I should like to thank the two speakers who contributed without giving me warning. I think it was right that in a debate of this sort we should hear the voice of the Church, so ably put by the right reverend Prelate the Bishop of Leicester. It is vital that the Church should be involved in these problems because, as I tried to say at the beginning of my speech, so many of the problems are individual ones, and great assistance can be given by individual help which the Church is in a good position to supply. I listened also with great interest to the noble Lord, Lord Raglan. I tried to follow his figures as best I could, but I am not sure whether I have them correctly. I appreciate the problem of the differentials. We all see this. If you are going to help the very poor, those people at the bottom of the scale. you automatically bring in problems of differentials and automatically decrease the incentive for the very poor to earn more. It was for this reason that the family income supplement was kept at the 50 per cent. level of rise rather than anything greater.

LORD RAGLAN

My Lords, I think I ought to emphasise again that there is a great deal of difference between £16 and £26. between the unskilled and skilled man. All these benefits completely close the gap.

LORD ABERDARE

My Lords, I understood that when the noble Lord spoke originally.

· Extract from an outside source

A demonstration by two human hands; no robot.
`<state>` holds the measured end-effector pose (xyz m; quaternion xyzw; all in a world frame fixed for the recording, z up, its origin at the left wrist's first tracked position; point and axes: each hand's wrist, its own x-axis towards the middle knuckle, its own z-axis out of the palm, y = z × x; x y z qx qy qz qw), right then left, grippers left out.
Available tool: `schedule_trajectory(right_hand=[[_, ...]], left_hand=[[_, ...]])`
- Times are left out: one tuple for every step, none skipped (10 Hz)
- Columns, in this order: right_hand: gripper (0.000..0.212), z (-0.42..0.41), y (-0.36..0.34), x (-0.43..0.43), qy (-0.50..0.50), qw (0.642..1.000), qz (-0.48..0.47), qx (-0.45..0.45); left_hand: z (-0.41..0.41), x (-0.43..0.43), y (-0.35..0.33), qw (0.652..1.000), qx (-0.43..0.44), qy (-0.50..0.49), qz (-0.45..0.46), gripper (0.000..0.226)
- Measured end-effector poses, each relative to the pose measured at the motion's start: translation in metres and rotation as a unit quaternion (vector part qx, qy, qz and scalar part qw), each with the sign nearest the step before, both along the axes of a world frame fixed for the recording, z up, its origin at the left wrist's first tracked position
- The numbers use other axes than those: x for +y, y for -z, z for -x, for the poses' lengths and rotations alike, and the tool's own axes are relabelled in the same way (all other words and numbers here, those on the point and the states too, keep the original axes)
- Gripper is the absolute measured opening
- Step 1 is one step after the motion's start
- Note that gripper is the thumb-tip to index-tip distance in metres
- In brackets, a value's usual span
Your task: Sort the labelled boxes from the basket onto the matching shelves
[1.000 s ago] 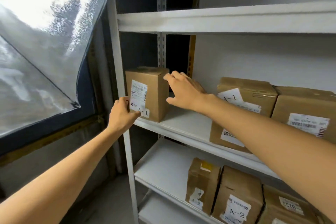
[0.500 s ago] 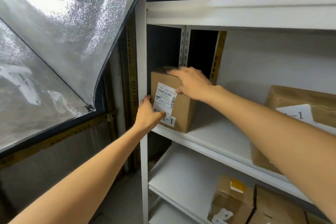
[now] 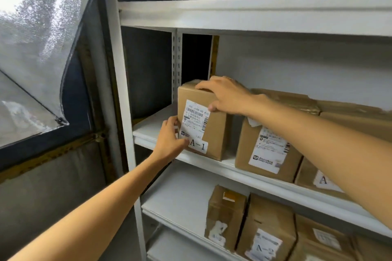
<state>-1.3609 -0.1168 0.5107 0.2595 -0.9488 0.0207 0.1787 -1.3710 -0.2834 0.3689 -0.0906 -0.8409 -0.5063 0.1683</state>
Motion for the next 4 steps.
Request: schedule_trajectory(right_hand=[[0.064,-0.010,-0.003,0.018,0.000,1.000,-0.006,-0.009],[0.063,-0.012,-0.007,0.030,-0.011,1.000,-0.012,-0.016],[0.063,-0.020,-0.004,0.032,-0.019,1.000,-0.006,-0.018],[0.064,-0.025,-0.003,0.037,-0.022,1.000,0.008,-0.015]], left_hand=[[-0.009,0.016,0.000,1.000,0.007,0.006,-0.004,0.059],[-0.015,0.022,0.001,1.000,0.010,0.005,0.009,0.059],[-0.028,0.023,-0.005,0.999,-0.013,0.009,0.042,0.065],[-0.037,0.033,-0.017,0.998,0.006,-0.037,0.048,0.080]])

I have so far failed to deal with the point raised by the noble Baroness, Lady Seear, in introducing this debate. She made some valuable suggestions, including one relating to the Swedish example in the retraining of men. I will certainly see that this is considered. I expect she had noticed that on July 20, 1971, my right honourable friend the Secretary of State for Employment announced four new measures for improving and extending industrial re-training facilities. I will not go through them all, but the second is one that might interest the noble Baroness: employers in every region are being approached with a view to utilising their spare training capacity for training unemployed workers, largely at Government expense. The training provided is mainly at semi-skilled level and the initial response from employers has been encouraging. I will certainly see that her suggestion further to that is considered.

5.43 p.m.

BARONESS SEEAR

My Lords, it only remains for me to thank your Lordships for the many interesting contributions that have been made to this debate. I should like to correct one stupid error that I made in the figures that I gave in my opening speech. I read from the wrong column with regard to the figures of the disablement. But it does not in the least alter the gist of what I was saying. I gave the total number of people on the disabled register who are out of work as 620.000, instead of 86,616—which itself is a very considerable rise. The main point I was making was that the rise in the number of unemployed disabled persons has been disproportionately great; and this of course still stands. It was ridiculous to say that there were 620.000 disabled persons out of work, and I should like to correct that for the Record. My Lords, I beg leave to withdraw my Motion.

Motion for Papers, by leave, withdrawn.